*WHAT NEEDS TO BE DONE*: Set down the line containing "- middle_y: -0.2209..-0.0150" and every line that follows it in the listing below, exactly as written and with nothing added.

*SUPPLIED DATA*:
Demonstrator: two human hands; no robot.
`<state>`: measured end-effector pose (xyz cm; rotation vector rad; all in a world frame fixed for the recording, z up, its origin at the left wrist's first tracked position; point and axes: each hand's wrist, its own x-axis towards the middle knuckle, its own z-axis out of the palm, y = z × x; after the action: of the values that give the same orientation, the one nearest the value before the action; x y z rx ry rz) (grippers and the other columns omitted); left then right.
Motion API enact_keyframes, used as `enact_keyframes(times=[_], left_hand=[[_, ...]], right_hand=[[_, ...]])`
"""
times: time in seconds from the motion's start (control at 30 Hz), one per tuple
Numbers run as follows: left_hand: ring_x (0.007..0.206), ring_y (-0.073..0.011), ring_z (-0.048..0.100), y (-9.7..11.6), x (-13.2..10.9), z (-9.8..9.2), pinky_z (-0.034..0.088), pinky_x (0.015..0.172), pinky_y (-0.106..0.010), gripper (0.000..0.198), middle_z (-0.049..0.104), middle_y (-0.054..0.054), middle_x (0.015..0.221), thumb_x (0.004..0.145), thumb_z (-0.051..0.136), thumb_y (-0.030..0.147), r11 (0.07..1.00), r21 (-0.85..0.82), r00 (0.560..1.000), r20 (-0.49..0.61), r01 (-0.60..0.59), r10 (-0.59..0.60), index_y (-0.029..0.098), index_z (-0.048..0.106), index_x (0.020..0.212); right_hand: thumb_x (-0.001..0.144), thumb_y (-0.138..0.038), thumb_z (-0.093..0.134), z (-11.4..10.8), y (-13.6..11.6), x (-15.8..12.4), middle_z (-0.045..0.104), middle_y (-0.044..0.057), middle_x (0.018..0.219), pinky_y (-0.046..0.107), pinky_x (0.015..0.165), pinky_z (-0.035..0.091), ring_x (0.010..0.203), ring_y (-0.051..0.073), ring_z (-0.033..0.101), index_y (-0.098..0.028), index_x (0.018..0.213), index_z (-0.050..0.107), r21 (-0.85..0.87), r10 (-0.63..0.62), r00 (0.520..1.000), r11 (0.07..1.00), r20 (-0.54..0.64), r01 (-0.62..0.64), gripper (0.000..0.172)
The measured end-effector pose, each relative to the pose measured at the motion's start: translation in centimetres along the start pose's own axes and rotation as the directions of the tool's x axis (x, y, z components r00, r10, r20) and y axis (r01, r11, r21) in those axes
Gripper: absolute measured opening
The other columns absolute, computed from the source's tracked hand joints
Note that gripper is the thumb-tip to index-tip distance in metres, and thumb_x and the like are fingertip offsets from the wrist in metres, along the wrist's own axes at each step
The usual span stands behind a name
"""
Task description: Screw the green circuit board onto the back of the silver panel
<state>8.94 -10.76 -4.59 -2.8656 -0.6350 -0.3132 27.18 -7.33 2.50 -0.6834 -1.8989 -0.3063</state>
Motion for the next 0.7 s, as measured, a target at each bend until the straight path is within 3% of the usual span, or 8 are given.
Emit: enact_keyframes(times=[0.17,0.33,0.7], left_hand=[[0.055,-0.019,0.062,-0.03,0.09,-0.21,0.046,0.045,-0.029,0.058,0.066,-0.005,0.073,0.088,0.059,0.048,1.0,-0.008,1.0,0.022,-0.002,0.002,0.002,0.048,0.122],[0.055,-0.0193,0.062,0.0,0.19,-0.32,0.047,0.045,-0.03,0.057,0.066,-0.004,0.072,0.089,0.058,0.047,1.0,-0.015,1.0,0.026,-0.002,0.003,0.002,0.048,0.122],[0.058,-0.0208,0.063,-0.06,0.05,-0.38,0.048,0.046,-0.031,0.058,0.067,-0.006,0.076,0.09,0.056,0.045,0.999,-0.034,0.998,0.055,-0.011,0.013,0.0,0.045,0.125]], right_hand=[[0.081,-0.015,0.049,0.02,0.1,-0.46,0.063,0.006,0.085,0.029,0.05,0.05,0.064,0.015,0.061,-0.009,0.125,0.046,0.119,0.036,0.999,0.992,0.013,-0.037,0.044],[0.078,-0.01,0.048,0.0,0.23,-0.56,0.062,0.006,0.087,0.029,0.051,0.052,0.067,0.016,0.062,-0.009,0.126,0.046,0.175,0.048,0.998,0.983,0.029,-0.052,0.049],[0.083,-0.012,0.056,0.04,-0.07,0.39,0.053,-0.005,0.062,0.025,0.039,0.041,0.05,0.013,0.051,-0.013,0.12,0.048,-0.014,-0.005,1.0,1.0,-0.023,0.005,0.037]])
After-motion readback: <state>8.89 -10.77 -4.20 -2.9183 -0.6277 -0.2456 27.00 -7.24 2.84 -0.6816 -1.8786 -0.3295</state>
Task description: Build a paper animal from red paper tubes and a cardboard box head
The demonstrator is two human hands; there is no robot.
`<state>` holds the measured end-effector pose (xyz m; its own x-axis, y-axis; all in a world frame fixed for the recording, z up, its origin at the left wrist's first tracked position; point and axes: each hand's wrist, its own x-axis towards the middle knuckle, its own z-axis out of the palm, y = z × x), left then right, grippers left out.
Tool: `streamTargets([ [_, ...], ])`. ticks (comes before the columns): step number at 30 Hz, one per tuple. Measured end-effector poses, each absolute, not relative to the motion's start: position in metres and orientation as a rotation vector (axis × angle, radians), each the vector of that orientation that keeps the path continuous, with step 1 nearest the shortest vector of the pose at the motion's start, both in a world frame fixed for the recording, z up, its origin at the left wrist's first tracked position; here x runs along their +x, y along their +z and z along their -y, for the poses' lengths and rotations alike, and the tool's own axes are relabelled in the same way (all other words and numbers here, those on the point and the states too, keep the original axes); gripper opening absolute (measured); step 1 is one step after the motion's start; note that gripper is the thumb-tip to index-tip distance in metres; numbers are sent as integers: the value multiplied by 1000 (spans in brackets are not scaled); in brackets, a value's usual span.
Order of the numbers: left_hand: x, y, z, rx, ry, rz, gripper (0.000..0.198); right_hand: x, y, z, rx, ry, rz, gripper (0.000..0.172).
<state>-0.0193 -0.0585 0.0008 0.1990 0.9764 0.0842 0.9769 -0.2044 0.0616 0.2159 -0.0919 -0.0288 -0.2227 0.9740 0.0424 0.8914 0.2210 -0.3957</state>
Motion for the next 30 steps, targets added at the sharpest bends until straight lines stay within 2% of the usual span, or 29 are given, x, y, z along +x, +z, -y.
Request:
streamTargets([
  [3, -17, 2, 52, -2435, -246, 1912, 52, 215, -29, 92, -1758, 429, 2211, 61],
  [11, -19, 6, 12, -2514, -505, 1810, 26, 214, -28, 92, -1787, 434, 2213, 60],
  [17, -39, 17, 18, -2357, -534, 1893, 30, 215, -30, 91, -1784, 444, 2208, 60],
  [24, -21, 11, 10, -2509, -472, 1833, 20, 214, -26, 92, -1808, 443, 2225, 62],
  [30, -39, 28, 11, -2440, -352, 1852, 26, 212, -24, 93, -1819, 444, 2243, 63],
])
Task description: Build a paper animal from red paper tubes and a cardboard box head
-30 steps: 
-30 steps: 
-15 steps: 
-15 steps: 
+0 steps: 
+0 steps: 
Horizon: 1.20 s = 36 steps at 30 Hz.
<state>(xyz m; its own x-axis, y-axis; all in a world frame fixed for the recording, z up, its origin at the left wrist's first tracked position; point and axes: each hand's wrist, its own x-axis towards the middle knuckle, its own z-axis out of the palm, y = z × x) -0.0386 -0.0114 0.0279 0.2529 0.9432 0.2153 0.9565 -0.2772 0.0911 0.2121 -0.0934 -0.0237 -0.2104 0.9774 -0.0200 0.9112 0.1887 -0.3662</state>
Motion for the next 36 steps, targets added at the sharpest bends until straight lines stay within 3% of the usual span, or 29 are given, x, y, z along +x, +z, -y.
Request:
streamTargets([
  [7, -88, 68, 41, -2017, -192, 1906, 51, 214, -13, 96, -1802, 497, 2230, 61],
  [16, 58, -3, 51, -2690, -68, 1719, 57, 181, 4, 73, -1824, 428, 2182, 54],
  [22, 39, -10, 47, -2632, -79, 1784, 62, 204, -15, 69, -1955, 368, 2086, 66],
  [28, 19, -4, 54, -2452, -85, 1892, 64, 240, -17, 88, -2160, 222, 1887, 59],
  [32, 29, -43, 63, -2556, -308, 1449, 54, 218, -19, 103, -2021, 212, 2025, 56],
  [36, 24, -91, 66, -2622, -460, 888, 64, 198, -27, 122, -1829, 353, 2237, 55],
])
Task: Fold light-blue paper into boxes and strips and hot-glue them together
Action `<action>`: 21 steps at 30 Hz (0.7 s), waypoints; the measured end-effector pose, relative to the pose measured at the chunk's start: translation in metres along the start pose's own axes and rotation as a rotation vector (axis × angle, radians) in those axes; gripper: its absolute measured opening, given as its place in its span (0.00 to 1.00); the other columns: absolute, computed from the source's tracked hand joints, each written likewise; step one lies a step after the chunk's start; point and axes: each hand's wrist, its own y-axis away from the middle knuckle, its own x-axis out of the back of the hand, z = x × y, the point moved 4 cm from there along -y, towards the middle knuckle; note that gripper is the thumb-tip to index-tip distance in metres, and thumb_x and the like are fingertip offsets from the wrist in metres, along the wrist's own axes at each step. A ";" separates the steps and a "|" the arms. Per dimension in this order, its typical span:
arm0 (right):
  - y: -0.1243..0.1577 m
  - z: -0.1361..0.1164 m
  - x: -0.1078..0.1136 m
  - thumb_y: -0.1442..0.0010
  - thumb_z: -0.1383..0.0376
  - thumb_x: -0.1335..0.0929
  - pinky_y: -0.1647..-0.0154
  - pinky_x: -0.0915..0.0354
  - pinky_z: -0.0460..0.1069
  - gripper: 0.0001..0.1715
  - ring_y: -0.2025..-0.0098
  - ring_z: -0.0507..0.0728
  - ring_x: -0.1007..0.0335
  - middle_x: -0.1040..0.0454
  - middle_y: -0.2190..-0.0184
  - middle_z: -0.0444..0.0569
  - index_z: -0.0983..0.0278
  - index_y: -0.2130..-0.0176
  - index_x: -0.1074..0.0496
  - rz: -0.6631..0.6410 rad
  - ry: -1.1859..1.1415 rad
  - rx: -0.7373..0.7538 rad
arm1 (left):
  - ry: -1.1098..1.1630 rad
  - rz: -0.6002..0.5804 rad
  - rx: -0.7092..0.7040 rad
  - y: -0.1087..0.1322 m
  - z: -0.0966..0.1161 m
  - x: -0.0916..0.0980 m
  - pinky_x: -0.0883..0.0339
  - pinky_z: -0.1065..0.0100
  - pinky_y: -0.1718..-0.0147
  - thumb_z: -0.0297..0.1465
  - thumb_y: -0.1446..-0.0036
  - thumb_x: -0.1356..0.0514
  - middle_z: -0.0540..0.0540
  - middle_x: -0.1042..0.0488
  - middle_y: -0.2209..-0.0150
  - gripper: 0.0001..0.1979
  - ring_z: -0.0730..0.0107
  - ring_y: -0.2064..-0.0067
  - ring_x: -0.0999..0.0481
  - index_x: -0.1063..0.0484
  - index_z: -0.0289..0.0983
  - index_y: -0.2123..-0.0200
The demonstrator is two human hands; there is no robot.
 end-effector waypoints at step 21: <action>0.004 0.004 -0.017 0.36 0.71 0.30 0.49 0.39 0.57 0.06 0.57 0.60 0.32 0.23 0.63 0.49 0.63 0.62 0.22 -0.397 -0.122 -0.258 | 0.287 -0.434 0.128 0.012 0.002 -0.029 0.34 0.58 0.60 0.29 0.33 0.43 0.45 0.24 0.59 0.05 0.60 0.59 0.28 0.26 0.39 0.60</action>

*OUTPUT FOR THIS TASK*:
  - middle_y: -0.2209..-0.0150
  - gripper: 0.0001..0.1979
  - ring_z: -0.0730..0.0107
  - ring_y: -0.2064..-0.0067
  - ring_x: -0.0999..0.0481
  - index_x: -0.1063..0.0484
  - index_z: -0.0289..0.0983
  - index_y: -0.2123..-0.0200
The demonstrator is two human hands; there is no robot.
 end-effector waypoints at step 21: <action>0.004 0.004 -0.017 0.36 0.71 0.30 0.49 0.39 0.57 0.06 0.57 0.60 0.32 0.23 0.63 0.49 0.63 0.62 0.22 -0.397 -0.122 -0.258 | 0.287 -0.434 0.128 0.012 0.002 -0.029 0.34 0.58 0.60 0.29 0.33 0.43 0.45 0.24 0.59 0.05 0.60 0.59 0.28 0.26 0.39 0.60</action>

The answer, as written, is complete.